Bierman, whose company functions in California, Nevada, New York and Florida, called the first three fully legal U.S. weed markets "horrible markets to be in" in an interview with "Mad Money" host Jim Cramer.
"[It's] good for business that those are tiny markets that, in the grand scheme of things, maybe matter not that much," the CEO said.
"What's really important to understand is every market since those markets came online [has] been supply constrained, so limited licenses and, most importantly, especially for the MedMen's case, the most arduous retail zoning restrictions known to man," Bierman continued.
While MedMen is licensed to operate in the United States, where some of its retail locations have been affectionately dubbed the "Apple Stores of weed," the company is publicly traded in Canada on the Canadian Securities Exchange and the OTCQB Venture Market.

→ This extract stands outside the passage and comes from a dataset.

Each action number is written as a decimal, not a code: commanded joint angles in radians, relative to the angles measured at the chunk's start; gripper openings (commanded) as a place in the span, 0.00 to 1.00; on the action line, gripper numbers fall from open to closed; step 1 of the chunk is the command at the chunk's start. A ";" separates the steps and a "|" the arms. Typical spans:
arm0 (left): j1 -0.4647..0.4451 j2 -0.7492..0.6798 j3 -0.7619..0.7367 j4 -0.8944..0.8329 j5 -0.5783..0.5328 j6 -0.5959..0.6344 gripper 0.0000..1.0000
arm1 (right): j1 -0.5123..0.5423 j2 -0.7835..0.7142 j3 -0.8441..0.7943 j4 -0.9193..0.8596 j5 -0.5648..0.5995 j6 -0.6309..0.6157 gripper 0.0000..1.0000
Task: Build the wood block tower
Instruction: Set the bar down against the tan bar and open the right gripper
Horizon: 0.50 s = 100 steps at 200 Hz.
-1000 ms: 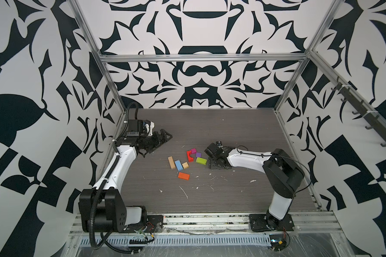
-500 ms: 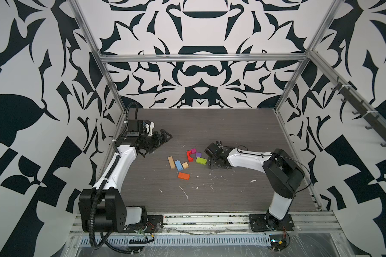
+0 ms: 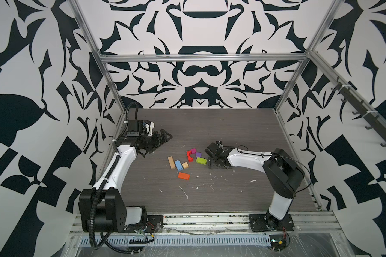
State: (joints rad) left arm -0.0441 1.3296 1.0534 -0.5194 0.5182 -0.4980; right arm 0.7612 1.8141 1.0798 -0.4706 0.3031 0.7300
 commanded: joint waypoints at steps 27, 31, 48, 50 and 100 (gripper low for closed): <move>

In early June, the Canadian Senate voted to legalize recreational marijuana nationwide. The move would make Canada the first and only country in the G-7 to fully legalize marijuana.
But Bierman won't stop at Canada.
"From the beginning, we've been the 'Why not?' people," he told Cramer. "Why can't you build a billion-dollar business in this industry? Why not? Why can't you take the biggest U.S. weed company and make it public and available for people to own all over the world? Now, there's a lot of roadblocks in that kind of an attitude and we can't list here in the U.S., so we have to list in Canada and, unfortunately, that's the only place to go. Now, fortunately, it is a place to go and they've been great partners."

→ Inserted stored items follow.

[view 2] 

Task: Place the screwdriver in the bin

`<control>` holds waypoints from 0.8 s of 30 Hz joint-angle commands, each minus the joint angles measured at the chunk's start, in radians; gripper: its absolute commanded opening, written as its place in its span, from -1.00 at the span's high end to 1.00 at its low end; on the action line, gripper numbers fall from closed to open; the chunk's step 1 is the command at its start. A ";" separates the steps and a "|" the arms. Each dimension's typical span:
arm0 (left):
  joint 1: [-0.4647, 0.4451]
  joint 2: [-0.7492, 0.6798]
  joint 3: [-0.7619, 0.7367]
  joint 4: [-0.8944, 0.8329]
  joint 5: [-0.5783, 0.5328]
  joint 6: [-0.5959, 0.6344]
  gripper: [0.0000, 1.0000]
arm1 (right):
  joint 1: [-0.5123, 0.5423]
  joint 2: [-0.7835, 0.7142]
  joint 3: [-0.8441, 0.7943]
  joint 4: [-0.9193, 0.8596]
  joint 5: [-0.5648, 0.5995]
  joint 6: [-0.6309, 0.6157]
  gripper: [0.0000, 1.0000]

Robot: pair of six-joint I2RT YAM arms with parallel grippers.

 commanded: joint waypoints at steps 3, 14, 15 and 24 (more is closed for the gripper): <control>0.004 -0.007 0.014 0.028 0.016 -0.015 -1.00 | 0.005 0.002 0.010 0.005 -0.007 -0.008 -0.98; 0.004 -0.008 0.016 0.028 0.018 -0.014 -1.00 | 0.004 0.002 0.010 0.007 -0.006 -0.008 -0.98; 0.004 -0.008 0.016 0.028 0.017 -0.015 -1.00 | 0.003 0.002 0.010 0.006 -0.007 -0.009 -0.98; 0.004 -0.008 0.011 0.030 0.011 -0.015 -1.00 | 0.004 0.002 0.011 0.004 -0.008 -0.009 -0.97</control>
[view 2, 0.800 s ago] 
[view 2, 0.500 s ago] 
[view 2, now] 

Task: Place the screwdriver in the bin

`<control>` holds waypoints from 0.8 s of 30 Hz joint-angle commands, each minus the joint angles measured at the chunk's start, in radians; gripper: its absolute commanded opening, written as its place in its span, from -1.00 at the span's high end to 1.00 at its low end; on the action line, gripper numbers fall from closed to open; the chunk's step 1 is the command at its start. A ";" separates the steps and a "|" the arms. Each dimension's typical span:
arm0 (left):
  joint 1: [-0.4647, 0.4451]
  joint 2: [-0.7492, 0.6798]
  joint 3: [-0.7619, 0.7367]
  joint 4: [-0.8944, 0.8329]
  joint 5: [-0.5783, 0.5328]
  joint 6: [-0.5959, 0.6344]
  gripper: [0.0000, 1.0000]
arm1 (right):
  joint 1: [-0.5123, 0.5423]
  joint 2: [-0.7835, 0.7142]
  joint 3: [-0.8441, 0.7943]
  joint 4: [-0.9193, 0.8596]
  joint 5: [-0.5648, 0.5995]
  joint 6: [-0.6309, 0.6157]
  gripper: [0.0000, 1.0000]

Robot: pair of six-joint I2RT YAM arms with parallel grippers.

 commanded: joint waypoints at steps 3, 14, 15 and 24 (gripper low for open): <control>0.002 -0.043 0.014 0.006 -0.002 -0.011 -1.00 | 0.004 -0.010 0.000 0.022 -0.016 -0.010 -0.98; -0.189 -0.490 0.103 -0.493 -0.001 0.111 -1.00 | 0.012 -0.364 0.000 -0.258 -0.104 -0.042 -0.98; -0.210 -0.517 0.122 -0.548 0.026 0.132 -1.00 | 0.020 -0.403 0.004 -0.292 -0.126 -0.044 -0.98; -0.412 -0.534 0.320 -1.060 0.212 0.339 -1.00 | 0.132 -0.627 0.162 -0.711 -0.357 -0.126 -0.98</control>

According to MedMen, some of the company's California stores bring in over $20 million a year in revenue. When the company reaches $1 billion in revenue, Bierman said he'll "look at what's next."
Part of MedMen's mission is to make marijuana mainstream, as illustrated by its latest marketing campaign, "Forget Stoner." The visual ads attempt to buck the "stoner" stereotype with photos of professionals and others who say they use marijuana.

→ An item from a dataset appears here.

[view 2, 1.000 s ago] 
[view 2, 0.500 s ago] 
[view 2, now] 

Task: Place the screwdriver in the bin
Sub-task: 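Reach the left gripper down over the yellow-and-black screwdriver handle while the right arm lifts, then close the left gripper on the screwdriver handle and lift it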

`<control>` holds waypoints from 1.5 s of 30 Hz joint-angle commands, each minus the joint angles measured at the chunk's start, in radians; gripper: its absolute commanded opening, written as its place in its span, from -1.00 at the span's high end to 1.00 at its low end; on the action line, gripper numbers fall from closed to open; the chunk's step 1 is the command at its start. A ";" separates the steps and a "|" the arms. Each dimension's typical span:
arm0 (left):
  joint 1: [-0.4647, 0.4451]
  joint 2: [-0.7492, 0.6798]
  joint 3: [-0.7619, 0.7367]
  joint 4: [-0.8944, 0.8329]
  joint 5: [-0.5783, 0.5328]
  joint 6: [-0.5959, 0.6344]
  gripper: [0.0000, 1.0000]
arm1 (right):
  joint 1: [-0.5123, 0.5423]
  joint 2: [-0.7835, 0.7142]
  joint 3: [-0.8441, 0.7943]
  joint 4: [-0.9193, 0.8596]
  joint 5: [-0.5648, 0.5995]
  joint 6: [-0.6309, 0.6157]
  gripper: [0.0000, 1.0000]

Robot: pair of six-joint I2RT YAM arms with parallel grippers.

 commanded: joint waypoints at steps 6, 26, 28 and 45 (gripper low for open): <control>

It could even help stem the opioid epidemic sweeping the United States by offering individuals an alternative solution to prescription pills, Bierman said.
"The concept of a stoner or a stoner image is something that's yesteryear," the CEO said. "This is about Chardonnay moms. This is about working dads. This is about marijuana substituting and replacing, you know, other things that people are already utilizing that, in some instances, are detrimental to their health."